You're hairline is like I was so fat Dora the Explorer couldn't find your numbers!
Fat Jokes
Joe mama so fat that she is homeless wit you.
Why is Ronnie Anne in love with Lincoln? Because he has a fat nugen.
My friend is gonna release an air strike. There has to be at least 20 confirmed toilet kills.
Your mama's so fat that when she went to space, there was no space left.
When a fat person steps on a scale, it says: “To be continued.”
What do whales use to rub out a mistake in their homework?
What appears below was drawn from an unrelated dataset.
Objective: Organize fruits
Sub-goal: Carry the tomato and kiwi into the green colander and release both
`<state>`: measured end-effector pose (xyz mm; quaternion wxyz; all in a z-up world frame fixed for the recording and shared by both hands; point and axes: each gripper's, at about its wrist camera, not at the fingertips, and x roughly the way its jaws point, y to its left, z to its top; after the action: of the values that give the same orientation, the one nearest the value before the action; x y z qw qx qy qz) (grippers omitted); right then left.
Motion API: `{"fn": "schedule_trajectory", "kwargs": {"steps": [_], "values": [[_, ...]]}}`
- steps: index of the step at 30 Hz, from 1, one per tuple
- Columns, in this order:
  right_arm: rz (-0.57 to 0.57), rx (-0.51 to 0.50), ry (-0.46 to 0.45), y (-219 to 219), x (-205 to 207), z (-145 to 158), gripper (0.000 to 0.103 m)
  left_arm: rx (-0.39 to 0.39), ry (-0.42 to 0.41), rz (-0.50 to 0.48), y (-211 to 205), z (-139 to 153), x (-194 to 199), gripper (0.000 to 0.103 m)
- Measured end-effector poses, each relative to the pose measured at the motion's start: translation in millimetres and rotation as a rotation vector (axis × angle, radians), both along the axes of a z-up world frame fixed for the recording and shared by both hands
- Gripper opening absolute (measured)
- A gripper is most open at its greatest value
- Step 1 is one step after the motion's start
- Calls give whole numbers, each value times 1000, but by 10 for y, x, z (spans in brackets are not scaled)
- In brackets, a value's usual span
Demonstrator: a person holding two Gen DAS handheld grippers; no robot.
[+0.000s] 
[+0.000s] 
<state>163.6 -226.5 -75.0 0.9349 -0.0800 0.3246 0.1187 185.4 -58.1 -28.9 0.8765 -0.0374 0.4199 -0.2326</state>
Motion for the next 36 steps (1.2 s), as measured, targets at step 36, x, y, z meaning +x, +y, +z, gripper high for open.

Their blubber.
What does a bridge and a fat chick have in common?
They’ll eventually get laid by a Mexican.
How do you know when a fat person stops eating? You read about it in the obituary.
Yo mama so fat I can see where you got in from now.
Yo mama so fat, she fell off the judgement room and broke the 7 layers of hell.
Yo mama so fat when she sits down, she sits next to everyone!
Yo mama is so fat, when she wore yellow, the kids thought they missed the bus.
Why is it that skinny men like fat women?
Because they need warmth in winter, and shade in summer.
Which one would be better to fuck, a fat bitch or a skinny bitch?
Your mama's so fat that she can’t even talk, even if Kevin says, "Oh my gosh!" 'cause she has a big ass mouth.
Yo mama is so fat your dad could never get away.
Yo mama so fat, she likes long, romantic walks to the refrigerator.
Yo mama so fat that when she went into a crowd wearing a blue shirt, everyone yelled, "Tsunami!"
I heard Steven Spielberg is coming out with a new movie about fat people called E.C.